We granted certiorari to resolve a split of authority on the question whether the natural dissipation of alcohol in the bloodstream establishes a per se exigency that suffices on its own to justify an exception to the warrant requirement for nonconsensual blood testing in drunk-driving investigations.
The answer is no, they need a warrant, but the Court is surprisingly fractured in this case.

On the narrow question stated above, the Court ruled 8-1 that the dissipation of alcohol alone does not amount to an exigent circumstance.  The opinion by Justice Sotomayor (the opinion of the Court at this point) distinguishes Schmerber v. California, 384 U.S. 757 (1966), a rare case where Justice Brennan cast the deciding vote in favor of the prosecution and wrote the opinion.  Schmerber involved additional facts supporting exigency beyond dissipation alone.  Also, advances in technology make quick issuance of a warrant much easier now than it was then.

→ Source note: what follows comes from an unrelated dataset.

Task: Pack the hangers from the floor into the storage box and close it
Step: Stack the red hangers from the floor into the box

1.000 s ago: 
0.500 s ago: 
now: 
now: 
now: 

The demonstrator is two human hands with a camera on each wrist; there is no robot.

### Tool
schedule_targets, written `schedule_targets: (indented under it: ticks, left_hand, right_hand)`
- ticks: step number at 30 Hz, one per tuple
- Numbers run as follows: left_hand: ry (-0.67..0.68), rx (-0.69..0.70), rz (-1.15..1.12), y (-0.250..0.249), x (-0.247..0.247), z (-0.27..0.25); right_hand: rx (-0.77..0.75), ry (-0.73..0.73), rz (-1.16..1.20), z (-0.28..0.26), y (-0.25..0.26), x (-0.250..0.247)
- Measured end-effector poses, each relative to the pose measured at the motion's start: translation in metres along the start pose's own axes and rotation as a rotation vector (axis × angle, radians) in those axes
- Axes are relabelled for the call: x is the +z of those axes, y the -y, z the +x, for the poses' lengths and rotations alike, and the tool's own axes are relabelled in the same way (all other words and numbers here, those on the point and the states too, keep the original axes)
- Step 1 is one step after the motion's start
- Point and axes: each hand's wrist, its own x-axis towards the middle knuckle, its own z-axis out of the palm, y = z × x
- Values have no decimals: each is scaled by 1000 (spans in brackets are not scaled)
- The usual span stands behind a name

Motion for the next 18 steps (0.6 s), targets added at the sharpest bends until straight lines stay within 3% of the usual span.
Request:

So what else is needed?  Justice Sotomayor's opinion provides little guidance, and this is where four Justices split off.  Chief Justice Roberts writes for himself and Justices Breyer and Alito:

A police officer reading this Court's opinion would have no idea--no idea--what the Fourth Amendment requires of him, once he decides to obtain a blood sample from a drunk driving suspect who has refused a breathalyzer test. I have no quarrel with the Court's "totality of the circumstances" approach as a general matter; that is what our cases require. But the circumstances in drunk driving cases are often typical, and the Court should be able to offer guidance on how police should handle cases like the one before us.
Justice Kennedy seems sympathetic to this view, but he would wait for another case to provide that guidance.